Here are my MD5 files for the Windows 98 and Windows 98 SE Startup Disks in a .ZIP file (don't forget to insert the Startup Disk you want to check before clicking on the .md5 file): MD5 Files of Win98 Boot Disks, or for the Windows ME and Windows XP Startup Disks: MD5 Files of WinME/XP Startup Disks.

 


How to use the md5sum.exe Program

At this time, I was able to find only one Command-Line tool that outputs sums in the 'required format' without adding any extra comments such as copyright notices, ads, etc. Simply download md5sum.exe into your C:\WINDOWS, C:\WINNT or other directory that's in your PATH. Unfortunately, this program must be run with the DOS prompt at the directory you want to obtain the MD5 sums for, or you'll get some really frustrating error messages which state: "No such file or directory" right after the filename it says doesn't exist! I'm still looking for a better program, or may even write one of my own. But for now, you should note the following steps (and example) for using this program:

Step 1: Change the DOS prompt to the directory you wish to create the .md5 file from. (This is much easier to do if you install Microsoft's "Command Prompt Here" Powertoy for Win2000/XP! Similar Registry/OS functionality is available for Win9x as well if you look for it.)
For example, let's say your DOS box prompt is at C:\WINDOWS when you open it. If you want to create an '.md5' file from all the files in the temp\dos
directory of your D: drive, you'd first have to switch to that drive: D: (ENTER) and then 'cd' to its temp\DOS directory. Using the "Command Here" addition, you just right-click on the directory and select the "Command (Prompt) Here" item!

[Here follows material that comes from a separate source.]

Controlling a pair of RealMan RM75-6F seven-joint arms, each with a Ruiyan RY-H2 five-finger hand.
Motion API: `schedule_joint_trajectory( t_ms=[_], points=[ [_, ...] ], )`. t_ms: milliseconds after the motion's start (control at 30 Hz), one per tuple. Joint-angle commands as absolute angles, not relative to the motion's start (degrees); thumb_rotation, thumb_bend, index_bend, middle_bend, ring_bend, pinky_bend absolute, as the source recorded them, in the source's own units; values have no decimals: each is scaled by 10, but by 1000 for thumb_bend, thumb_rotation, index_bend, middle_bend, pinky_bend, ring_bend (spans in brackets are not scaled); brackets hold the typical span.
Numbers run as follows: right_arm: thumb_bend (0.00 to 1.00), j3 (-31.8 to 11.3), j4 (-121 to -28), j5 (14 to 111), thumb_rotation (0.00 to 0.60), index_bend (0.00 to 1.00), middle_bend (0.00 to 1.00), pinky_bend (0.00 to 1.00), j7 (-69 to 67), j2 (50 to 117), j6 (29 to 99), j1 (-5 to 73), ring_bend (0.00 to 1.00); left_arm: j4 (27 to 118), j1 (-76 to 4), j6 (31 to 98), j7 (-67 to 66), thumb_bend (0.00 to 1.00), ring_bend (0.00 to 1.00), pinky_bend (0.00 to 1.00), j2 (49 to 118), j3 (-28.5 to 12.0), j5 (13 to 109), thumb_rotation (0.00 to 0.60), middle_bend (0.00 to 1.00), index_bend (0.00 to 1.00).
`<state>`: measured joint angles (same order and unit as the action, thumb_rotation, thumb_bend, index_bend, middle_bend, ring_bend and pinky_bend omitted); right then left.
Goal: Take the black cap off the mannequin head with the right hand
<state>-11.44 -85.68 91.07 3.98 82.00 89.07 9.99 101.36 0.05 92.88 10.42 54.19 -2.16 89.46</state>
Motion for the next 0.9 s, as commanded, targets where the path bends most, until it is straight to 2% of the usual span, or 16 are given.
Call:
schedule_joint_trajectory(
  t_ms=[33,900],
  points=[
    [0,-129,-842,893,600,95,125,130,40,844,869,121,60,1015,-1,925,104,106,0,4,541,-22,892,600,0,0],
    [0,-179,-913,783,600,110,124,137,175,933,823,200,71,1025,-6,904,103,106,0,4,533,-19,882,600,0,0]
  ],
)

Step 2: At the prompt, enter: md5sum followed by a filespec such as *.* to create sums for all the files in that directory, and finally finish the entry with a re-direct symbol (">") pointing to the full-path and filename of your new .md5 file. For example, here's the command you'd enter to create the MD5 sums of all the .COM files in the root directory of a diskette in your B: drive and redirecting the output to an new file (called pdos330s.md5) in your C:\TEMP directory:

B:\>md5sum *.com > c:\temp\pdos330s.md5

which created the following pdos330s.md5 file from my own Phoenix Computer MS-DOS 3.30 (OEM) Supplemental Programs (backup) diskette:

6924fd81513d827a6ca91472f7e9eeeb *BACKUP.COM
5b12878faa52117af2ef16668b62cd7c *DEBUG.COM
aa2bb7fa6539119c3805d4b73230dd64 *RESTORE.COM
67b1da798e9e6d7c6dbcd322bed44233 *TREE.COM

In order to check the MD5 sums in the .md5 file against those on the present diskette, you once again need to be in the directory for the files to be checked, then enter md5sum followed by the "-c" switch and the full-path to the .md5 file like this:

B:\>md5sum -c c:\temp\pdos330s.md5
BACKUP.COM: OK
DEBUG.COM: OK
RESTORE.COM: OK
TREE.COM: OK

 


The md5deep.exe Program (v. 1.0)

MD5deep is a cross-platform program to compute MD5 sums on an arbitrary number of files. The program is known to run on Windows, Linux, FreeBSD, OS X, Solaris, and should run on most other platforms. md5deep can now use *.md5 files created by such programs as hkSFV (with comment lines) md5deep is similar to the md5sum program found in Linux, but has the following additional features:

For version 1.0, the author (Jesse Kornblum) has created many new examples to explain the use of various switches under md5deep! (See the link to his site below.)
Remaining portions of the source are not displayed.